## The task
Give back the full data, unchanged and complete.

## Records to process

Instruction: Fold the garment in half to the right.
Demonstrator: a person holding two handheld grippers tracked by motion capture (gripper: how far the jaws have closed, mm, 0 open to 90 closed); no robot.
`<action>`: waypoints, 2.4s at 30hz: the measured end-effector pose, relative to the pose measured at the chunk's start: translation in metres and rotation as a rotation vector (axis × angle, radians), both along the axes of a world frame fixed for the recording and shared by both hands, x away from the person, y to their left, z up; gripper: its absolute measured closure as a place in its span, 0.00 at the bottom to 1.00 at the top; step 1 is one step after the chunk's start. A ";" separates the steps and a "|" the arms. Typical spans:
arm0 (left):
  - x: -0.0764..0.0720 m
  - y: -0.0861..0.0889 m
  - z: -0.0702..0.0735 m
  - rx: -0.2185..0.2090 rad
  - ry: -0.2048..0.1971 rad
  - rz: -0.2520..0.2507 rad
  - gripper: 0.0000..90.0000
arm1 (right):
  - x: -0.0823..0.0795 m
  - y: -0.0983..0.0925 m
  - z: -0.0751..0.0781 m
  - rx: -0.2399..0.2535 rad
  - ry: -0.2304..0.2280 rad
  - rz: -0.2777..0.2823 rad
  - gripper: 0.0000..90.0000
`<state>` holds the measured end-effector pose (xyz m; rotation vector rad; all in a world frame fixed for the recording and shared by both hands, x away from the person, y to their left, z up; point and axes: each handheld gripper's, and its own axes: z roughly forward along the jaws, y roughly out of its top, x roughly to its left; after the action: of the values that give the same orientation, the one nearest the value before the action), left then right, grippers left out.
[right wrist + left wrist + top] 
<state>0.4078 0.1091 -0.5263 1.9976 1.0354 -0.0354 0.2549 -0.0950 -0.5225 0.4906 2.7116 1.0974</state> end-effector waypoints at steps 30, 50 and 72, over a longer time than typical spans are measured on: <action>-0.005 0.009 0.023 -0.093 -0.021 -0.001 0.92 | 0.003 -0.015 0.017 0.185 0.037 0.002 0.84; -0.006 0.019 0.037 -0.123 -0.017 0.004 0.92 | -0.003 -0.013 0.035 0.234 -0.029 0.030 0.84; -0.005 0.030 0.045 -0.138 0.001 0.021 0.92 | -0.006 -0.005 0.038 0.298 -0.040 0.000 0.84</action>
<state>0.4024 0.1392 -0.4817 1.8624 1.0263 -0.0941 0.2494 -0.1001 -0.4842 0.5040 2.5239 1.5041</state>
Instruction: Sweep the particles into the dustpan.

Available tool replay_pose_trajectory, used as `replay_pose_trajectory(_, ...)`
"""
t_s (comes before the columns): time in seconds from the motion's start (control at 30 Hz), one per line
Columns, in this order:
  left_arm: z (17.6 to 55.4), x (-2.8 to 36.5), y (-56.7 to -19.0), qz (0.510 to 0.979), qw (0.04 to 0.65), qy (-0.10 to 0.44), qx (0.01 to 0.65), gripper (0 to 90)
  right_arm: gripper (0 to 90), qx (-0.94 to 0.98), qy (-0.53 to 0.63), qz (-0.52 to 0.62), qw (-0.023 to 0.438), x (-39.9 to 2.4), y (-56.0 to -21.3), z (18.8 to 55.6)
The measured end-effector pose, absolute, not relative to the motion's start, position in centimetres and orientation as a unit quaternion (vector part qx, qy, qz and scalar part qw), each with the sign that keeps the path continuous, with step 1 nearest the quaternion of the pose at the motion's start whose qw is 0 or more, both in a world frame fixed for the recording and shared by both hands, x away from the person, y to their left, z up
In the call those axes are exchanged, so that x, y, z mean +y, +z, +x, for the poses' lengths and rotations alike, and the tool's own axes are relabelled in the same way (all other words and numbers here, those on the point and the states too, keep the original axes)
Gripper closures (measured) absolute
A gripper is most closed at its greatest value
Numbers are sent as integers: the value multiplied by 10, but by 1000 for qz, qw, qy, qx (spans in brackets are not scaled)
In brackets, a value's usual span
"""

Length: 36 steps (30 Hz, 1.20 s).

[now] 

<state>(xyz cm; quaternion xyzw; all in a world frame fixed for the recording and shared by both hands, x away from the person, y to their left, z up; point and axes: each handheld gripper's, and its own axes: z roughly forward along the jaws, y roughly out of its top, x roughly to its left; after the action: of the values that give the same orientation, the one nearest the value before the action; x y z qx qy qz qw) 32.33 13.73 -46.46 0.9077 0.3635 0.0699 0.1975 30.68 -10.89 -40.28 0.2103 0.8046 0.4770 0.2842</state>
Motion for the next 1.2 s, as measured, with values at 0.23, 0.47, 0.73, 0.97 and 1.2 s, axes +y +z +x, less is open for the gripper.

## Task result
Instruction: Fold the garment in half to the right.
Demonstrator: a person holding two handheld grippers tracked by motion capture (gripper: how far the jaws have closed, mm, 0 open to 90 closed); no robot.
`<action>`: waypoints, 2.4s at 30hz: the measured end-effector pose, relative to the pose measured at the chunk's start: translation in metres and rotation as a rotation vector (axis × angle, radians), both along the axes of a world frame fixed for the recording and shared by both hands, x away from the person, y to their left, z up; gripper: its absolute measured closure as a place in its span, 0.00 at the bottom to 1.00 at the top; step 1 is one step after the chunk's start. A ";" separates the steps and a "|" the arms. Typical spans:
arm0 (left):
  - x: -0.0764..0.0720 m
  - y: -0.0861..0.0889 m
  - z: -0.0702..0.0735 m
  - rx: -0.2185..0.2090 rad
  - ry: -0.2048..0.1971 rad
  - rz: -0.2520..0.2507 rad
  - gripper: 0.0000..90.0000
arm1 (right):
  - x: -0.0823..0.0795 m
  - y: -0.0983..0.0925 m
  - z: -0.0751..0.0781 m
  - rx: -0.2399..0.2535 rad
  - ry: -0.2304..0.2280 rad
  - rz: -0.2777..0.2823 rad
  - gripper: 0.0000..90.0000
`<state>` holds the measured end-effector pose (xyz m; rotation vector rad; all in a world frame fixed for the recording and shared by both hands, x away from the person, y to their left, z up; point and axes: each handheld gripper's, and its own axes: z roughly forward along the jaws, y roughly out of its top, x roughly to its left; after the action: of the values that give the same orientation, the one nearest the value before the action), left then right, grippers left out.
[right wrist + left wrist + top] 
<state>0.4078 0.1091 -0.5263 1.9976 1.0354 -0.0354 0.2549 -0.0950 -0.5225 0.4906 2.7116 1.0974</state> end-effector waypoints at steps 30, 50 and 72, over a longer time than typical spans are measured on: <action>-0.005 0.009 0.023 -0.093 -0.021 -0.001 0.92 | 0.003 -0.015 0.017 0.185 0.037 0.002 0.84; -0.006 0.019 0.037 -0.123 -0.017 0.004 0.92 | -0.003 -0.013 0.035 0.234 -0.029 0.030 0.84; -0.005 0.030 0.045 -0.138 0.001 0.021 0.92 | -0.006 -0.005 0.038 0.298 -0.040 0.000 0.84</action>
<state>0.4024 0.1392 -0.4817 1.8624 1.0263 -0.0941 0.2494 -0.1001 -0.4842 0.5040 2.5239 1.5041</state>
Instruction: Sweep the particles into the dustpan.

Available tool replay_pose_trajectory, used as `replay_pose_trajectory(_, ...)`
"""
t_s (comes before the columns): time in seconds from the motion's start (control at 30 Hz), one per line
Columns, in this order:
  left_arm: z (17.6 to 55.4), x (-2.8 to 36.5), y (-56.7 to -19.0), qz (0.510 to 0.979), qw (0.04 to 0.65), qy (-0.10 to 0.44), qx (0.01 to 0.65), gripper (0 to 90)
  right_arm: gripper (0 to 90), qx (-0.94 to 0.98), qy (-0.53 to 0.63), qz (-0.52 to 0.62), qw (-0.023 to 0.438), x (-39.9 to 2.4), y (-56.0 to -21.3), z (18.8 to 55.6)
The measured end-effector pose, absolute, not relative to the motion's start, position in centimetres and orientation as a unit quaternion (vector part qx, qy, qz and scalar part qw), each with the sign that keeps the path continuous, with step 1 nearest the quaternion of the pose at the motion's start whose qw is 0 or more, both in a world frame fixed for the recording and shared by both hands, x away from the person, y to their left, z up
In the call those axes are exchanged, so that x, y, z mean +y, +z, +x, for the poses' lengths and rotations alike, and the tool's own axes are relabelled in the same way (all other words and numbers here, those on the point and the states too, keep the original axes)
Gripper closures (measured) absolute
A gripper is most closed at its greatest value
Numbers are sent as integers: the value multiplied by 10, but by 1000 for qz, qw, qy, qx (spans in brackets are not scaled)
In brackets, a value's usual span
"""

Length: 36 steps (30 Hz, 1.20 s).

[now] 

<state>(xyz cm; quaternion xyzw; all in a world frame fixed for the recording and shared by both hands, x away from the person, y to their left, z up; point and axes: each handheld gripper's, and its own axes: z roughly forward along the jaws, y roughly out of its top, x roughly to its left; after the action: of the values that give the same orientation, the one nearest the value before the action; x y z qx qy qz qw) 32.33 13.73 -46.46 0.9077 0.3635 0.0699 0.1975 30.68 -10.89 -40.28 0.2103 0.8046 0.4770 0.2842</state>
Motion for the next 1.2 s, as measured, with values at 0.23, 0.47, 0.73, 0.97 and 1.2 s, axes +y +z +x, less is open for the gripper.

With this, the output is complete.